- [WORK TASK]: Retype only what runs from the beginning of the data through the line with "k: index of"; please omit the pictures and keep every line exact.
Segment Start: GIVEN INFORMATION
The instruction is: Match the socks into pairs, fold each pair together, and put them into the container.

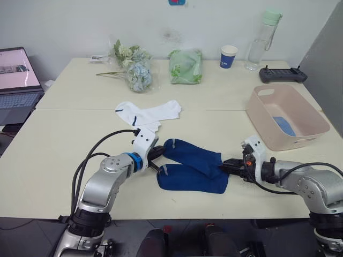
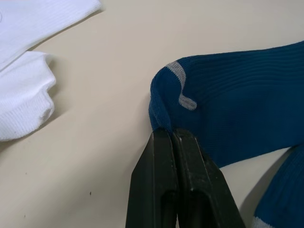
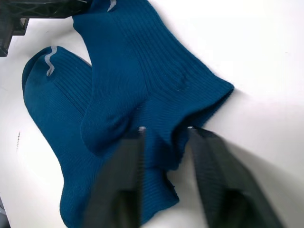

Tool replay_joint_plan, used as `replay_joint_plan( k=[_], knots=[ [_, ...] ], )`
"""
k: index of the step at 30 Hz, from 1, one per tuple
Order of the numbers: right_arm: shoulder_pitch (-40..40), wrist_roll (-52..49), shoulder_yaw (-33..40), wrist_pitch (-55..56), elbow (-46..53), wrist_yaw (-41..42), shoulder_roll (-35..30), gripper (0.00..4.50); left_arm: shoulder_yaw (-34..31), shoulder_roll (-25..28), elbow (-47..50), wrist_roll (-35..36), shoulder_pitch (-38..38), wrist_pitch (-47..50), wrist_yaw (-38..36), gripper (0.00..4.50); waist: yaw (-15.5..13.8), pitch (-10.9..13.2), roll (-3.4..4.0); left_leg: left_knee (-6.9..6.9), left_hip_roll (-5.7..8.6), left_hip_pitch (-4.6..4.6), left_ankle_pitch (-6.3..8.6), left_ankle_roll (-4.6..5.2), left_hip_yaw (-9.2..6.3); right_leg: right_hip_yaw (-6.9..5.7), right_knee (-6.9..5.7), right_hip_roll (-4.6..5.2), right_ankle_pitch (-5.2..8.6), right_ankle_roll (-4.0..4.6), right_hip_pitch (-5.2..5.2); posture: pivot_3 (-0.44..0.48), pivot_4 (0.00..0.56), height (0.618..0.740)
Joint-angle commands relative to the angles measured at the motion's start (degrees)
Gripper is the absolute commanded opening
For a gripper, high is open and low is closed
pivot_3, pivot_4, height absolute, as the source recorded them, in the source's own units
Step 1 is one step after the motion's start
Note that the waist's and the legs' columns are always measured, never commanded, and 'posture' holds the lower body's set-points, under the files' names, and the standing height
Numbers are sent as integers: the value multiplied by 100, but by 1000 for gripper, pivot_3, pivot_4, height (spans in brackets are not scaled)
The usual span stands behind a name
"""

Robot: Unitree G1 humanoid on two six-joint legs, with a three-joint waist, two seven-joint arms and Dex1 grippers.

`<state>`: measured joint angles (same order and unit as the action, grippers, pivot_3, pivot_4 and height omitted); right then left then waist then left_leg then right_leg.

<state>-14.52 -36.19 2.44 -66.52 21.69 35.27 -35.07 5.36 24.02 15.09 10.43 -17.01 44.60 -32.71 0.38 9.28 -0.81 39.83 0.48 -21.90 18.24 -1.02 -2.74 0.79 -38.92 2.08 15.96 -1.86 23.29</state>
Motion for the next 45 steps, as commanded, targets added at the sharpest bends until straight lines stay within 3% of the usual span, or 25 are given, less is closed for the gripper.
replay_joint_plan(
  k=[1, 2, 7, 16, 22, 25, 26, 33, 35, 37, 41, 45],
  knots=[
    [-85, -25, 31, 134, 93, -36, 32, 232, -9, 69, 101, 56, -81, -98, -29, 0, 0, 0, 0, 0, 0, 0, 0, 0, 0, 0, 0, 0, 0, 0, 0, 0, 150, 740],
    [-120, -23, 33, 143, 63, -49, 40, 53, -16, 71, 113, 64, -72, -94, -33, 0, 0, 0, 0, 0, 0, 0, 0, 0, 0, 1, 0, 0, 0, 0, 0, 0, 150, 740],
    [-423, 89, 52, 340, -285, -20, 4, 53, -93, 26, 196, 143, -6, -49, 0, 0, 3, 0, 0, 0, 0, 1, 0, 0, 1, 1, 0, -1, 0, 0, 0, 0, 150, 740],
    [-1467, 1061, -539, 1511, -2035, 446, -229, 53, -380, -748, -69, 291, 12, -423, 653, 0, -2, 0, 0, 1, 0, 0, -1, -1, 2, -1, 1, 1, 0, 0, 0, 0, 150, 740],
    [-1556, 1334, -694, 1866, -2357, 804, -316, 53, -368, -1055, -169, 199, 78, -793, 1062, 0, -6, 0, 0, 1, 0, -1, -1, -2, 3, 1, 2, 2, 0, 0, 0, 0, 150, 740],
    [-1511, 1485, -700, 2127, -2386, 864, -320, 730, -377, -1125, -246, 134, 188, -929, 1216, 0, -4, 0, 0, 0, 0, 0, -1, -1, 2, 1, 2, 2, 0, 0, 0, 0, 150, 740],
    [-1504, 1514, -675, 2202, -2389, 867, -301, 1043, -374, -1121, -267, 153, 233, -942, 1202, 195, -3, 0, 0, 0, 0, 0, -1, -2, 3, 2, 2, 2, 0, 0, 1, 0, 150, 740],
    [-1383, 1837, -594, 3334, -1916, 1191, -497, 3529, -641, -626, -403, 169, 226, -1327, 949, 2275, -7, 0, 0, 0, 0, 0, -1, -3, 2, 0, 2, 1, 0, 0, 2, 0, 150, 740],
    [-1213, 1803, -665, 3571, -1542, 1523, -637, 3536, -672, -190, -355, 302, 187, -1790, 312, 2904, -7, 0, 0, -1, -1, -1, -2, -3, 0, -2, 2, 1, 0, 0, 3, 0, 150, 740],
    [-1045, 1865, -816, 3788, -1256, 1772, -760, 3536, -570, 275, -360, 331, 166, -2264, -380, 2904, -7, 0, 0, -3, -2, 0, -2, -4, 1, -2, 4, 0, 0, 0, 2, 0, 150, 740],
    [-671, 2288, -1302, 4187, -935, 1888, -788, 3536, 104, 1230, -981, -363, -59, -4035, -1628, 2904, -12, 0, 1, -3, 0, 3, -5, -9, 1, -3, 7, 2, 0, 1, -2, 0, 150, 740],
    [-583, 2703, -1603, 4519, -1110, 1714, -601, 3536, 592, 1389, -1710, -801, -426, -5023, -2091, 2904, -19, 0, 2, -2, 4, 3, -5, -9, 5, -2, 10, 3, 0, 1, -3, 0, 150, 740]
  ],
)
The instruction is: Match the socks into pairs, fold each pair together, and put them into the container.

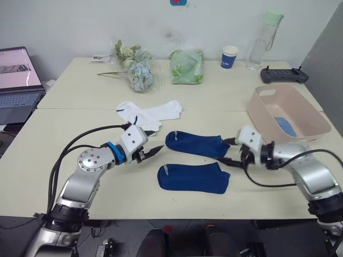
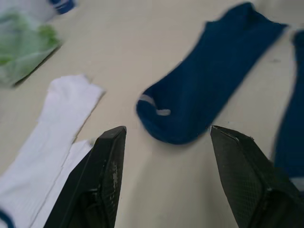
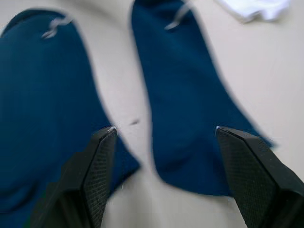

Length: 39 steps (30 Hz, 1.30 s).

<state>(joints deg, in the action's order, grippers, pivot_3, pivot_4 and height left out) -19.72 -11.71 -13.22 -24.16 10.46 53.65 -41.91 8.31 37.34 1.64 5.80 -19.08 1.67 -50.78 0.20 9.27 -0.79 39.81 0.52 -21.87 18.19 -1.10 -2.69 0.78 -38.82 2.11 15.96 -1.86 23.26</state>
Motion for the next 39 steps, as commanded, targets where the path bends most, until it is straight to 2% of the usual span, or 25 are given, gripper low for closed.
replay_joint_plan(
  k=[1, 7, 15, 18, 25, 32, 37, 39],
  knots=[
    [-61, 297, -63, 275, -50, -164, 149, 3536, 386, 30, -584, -494, -320, -951, -266, 2904, -1, 0, 0, 1, 0, 1, 2, 4, 0, -1, -1, 0, 0, 0, 0, 0, 150, 740],
    [-192, 733, -182, 455, -534, -350, 416, 3536, 834, -294, -2054, -1319, -1045, -1937, 52, 2904, 7, 0, -1, 2, 1, 0, 4, 7, 0, -6, -4, -11, 0, 0, 2, 0, 150, 740],
    [-333, 839, -66, 600, -891, -379, 542, 3536, 889, -515, -2816, -1558, -1352, -2438, 103, 2904, 8, -1, -1, 4, 2, 4, 4, 8, 1, -8, -9, -15, 0, -1, 0, 0, 150, 740],
    [-405, 553, 157, 263, -841, -401, 720, 3536, 874, -542, -2908, -1564, -1383, -2509, 93, 2307, 8, -1, -1, 5, 1, 5, 4, 8, 1, -6, -10, -15, 0, 0, 0, 0, 150, 740],
    [-489, 707, 122, 331, -927, -385, 719, 3536, 875, -629, -2982, -1597, -1421, -2582, 57, 37, 9, -1, -1, 5, 1, 4, 4, 8, 0, -7, -11, -15, 0, -1, 1, 0, 150, 740],
    [-398, 1291, -138, 1515, -1051, -190, 323, 3536, 808, -699, -2990, -1500, -1469, -2502, 24, 37, 11, -1, -1, 4, 1, 4, 4, 8, 3, -12, -12, -17, 0, -1, 3, 0, 150, 740],
    [-418, 1458, -85, 1750, -1167, -314, 370, 3536, 795, -717, -2989, -1442, -1501, -2461, 7, 37, 10, -1, -1, 5, 2, 4, 4, 8, 4, -12, -11, -17, 0, -1, 3, 0, 150, 740],
    [-435, 1417, -29, 1808, -1214, -329, 443, 3146, 800, -742, -3003, -1431, -1536, -2436, 10, 0, 10, -1, -1, 4, 2, 4, 4, 8, 3, -11, -12, -17, 0, -1, 3, 0, 150, 740]
  ],
)
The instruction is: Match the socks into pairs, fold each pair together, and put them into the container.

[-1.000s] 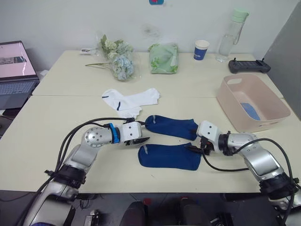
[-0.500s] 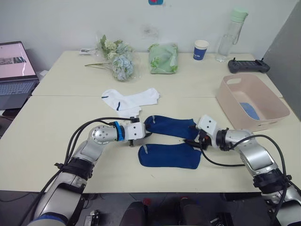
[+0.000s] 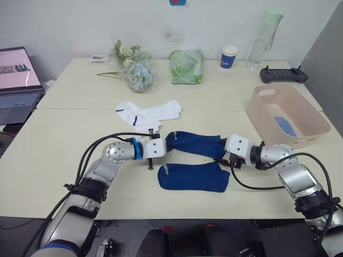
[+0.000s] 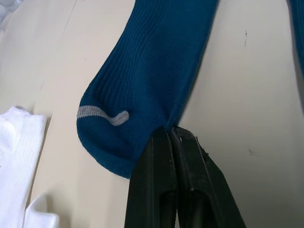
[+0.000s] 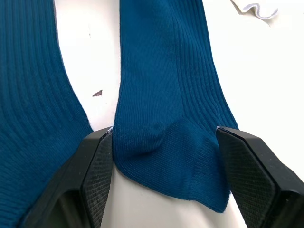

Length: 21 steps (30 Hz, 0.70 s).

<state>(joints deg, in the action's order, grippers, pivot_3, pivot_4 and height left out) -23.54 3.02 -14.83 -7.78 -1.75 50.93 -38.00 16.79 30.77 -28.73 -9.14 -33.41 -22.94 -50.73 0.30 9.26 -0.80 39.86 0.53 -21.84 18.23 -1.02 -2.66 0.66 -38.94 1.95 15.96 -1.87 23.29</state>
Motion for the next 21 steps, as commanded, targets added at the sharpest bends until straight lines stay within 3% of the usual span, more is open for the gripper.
replay_joint_plan(
  k=[1, 9, 21],
  knots=[
    [-54, -61, 150, 217, 7, -49, 65, 2947, -46, -93, 24, 66, -116, 29, 4, 0, 0, 0, 0, 0, 0, 0, 0, 0, 0, 0, 0, 0, 0, 0, 0, 0, 150, 740],
    [-69, -336, 404, 490, 11, 80, 51, 90, -114, -127, 73, 207, -124, 79, -101, 0, 0, 0, 0, 1, -1, -1, 0, -1, 0, 0, 0, 0, 0, 0, 0, 0, 150, 740],
    [-401, -787, 610, 16, 279, 616, -177, 37, -535, 112, 1202, 1187, -8, 1046, -742, 0, 6, 0, 0, 2, -5, -3, -1, -1, -4, 9, 0, 4, 0, 0, 1, 0, 150, 740]
  ],
)
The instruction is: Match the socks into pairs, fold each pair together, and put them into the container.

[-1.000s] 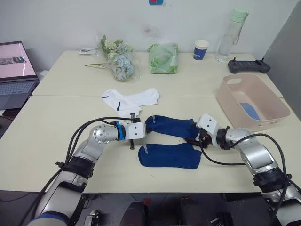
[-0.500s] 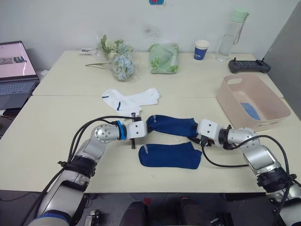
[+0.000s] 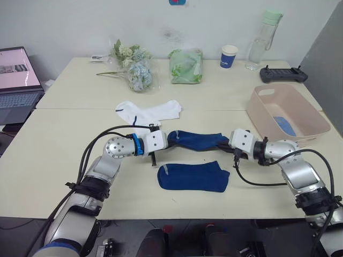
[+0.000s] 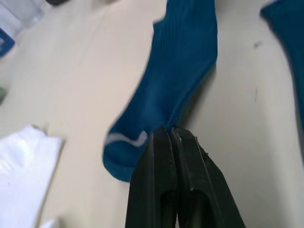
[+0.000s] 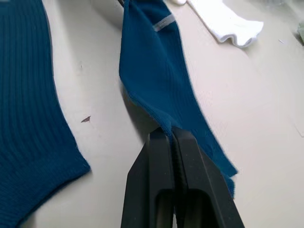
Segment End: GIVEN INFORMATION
- [EXERCISE SOLUTION]:
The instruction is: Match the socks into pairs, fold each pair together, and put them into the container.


Tool replay_joint_plan, used as `replay_joint_plan( k=[_], knots=[ [_, ...] ], )`
"""
k: index of the step at 30 Hz, from 1, one per tuple

This exercise is now finished, and nothing remains to add.